Custom HttpRequest Authorization Customizer

To customize HttpRequest Authorization, implement AuthorizeHttpRequestsConfigurer<HttpSecurity>.AuthorizationManagerRequestMatcherRegistry:

import org.springframework.security.config.Customizer;
import org.springframework.security.config.annotation.web.builders.HttpSecurity;
import org.springframework.security.config.annotation.web.configurers.CorsConfigurer;

@Configuration
class KeycloakConfig {

  @Bean
  public Customizer<
      AuthorizeHttpRequestsConfigurer<HttpSecurity>.AuthorizationManagerRequestMatcherRegistry>
  customizer() {
    return configurer -> {
      configurer.requestMatchers("/actuator/**").permitAll().anyRequest().authenticated();
    };
  }
}

Important Notes

• Custom user properties are only loaded from the decoded access token.
• The @JsonProperty annotation is required for all custom user fields.
• This adapter is compatible only with Spring Boot version 3.0 and above.
• By default, all http request should be authenticated.

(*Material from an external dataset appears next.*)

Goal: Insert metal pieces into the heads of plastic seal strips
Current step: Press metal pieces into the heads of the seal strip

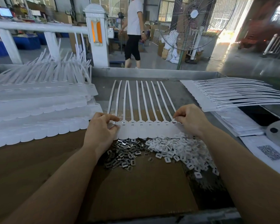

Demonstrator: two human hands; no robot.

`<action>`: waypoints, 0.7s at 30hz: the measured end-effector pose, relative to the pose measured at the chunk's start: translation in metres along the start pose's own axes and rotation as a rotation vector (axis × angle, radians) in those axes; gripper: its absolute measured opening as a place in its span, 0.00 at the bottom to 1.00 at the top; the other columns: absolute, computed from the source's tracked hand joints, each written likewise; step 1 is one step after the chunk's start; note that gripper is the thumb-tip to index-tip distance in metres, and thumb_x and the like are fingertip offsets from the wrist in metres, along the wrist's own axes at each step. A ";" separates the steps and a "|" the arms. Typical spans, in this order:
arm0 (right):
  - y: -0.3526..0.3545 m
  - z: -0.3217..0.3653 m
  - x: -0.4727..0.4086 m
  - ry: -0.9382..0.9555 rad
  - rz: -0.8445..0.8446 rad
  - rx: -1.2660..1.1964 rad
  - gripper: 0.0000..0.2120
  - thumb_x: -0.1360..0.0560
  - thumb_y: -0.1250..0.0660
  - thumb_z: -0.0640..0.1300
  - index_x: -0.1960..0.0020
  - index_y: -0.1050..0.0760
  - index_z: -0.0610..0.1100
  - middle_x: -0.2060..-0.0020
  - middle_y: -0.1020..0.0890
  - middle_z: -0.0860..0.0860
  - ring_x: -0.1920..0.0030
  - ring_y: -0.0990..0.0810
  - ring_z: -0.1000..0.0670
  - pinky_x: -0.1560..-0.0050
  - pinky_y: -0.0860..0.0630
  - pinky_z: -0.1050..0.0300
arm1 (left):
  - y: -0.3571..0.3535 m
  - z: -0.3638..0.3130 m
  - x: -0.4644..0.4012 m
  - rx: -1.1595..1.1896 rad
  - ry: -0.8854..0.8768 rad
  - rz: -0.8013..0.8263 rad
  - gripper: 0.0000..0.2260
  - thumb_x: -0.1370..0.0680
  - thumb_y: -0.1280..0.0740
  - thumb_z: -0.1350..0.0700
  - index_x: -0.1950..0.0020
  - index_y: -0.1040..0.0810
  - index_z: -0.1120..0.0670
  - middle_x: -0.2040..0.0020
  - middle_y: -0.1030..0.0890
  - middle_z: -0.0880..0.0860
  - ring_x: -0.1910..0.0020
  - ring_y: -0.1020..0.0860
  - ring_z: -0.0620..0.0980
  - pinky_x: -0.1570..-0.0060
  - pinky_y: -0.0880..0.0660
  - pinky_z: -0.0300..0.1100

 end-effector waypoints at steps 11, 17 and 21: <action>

To customize this, implement AuthorizeHttpRequestsConfigurer<HttpSecurity>.AuthorizationManagerRequestMatcherRegistry and define a bean for it. See Custom HttpRequest Authorization Customizer for an example.
• By default, all cors requests are disabled. To customize this, implement Customizer<CorsConfigurer<HttpSecurity>> and define a bean for it. See Custom Cors Customizer for an example.
• By default, all csrf requests are disabled. To customize this, implement Customizer<CsrfConfigurer<HttpSecurity>> and define a bean for it. See Custom CSRF Customizer for an example.

Contributing

We welcome contributions. Please submit pull requests for enhancements.

License

This project is licensed under the The Apache License, Version 2.0 - see the LICENSE file for details.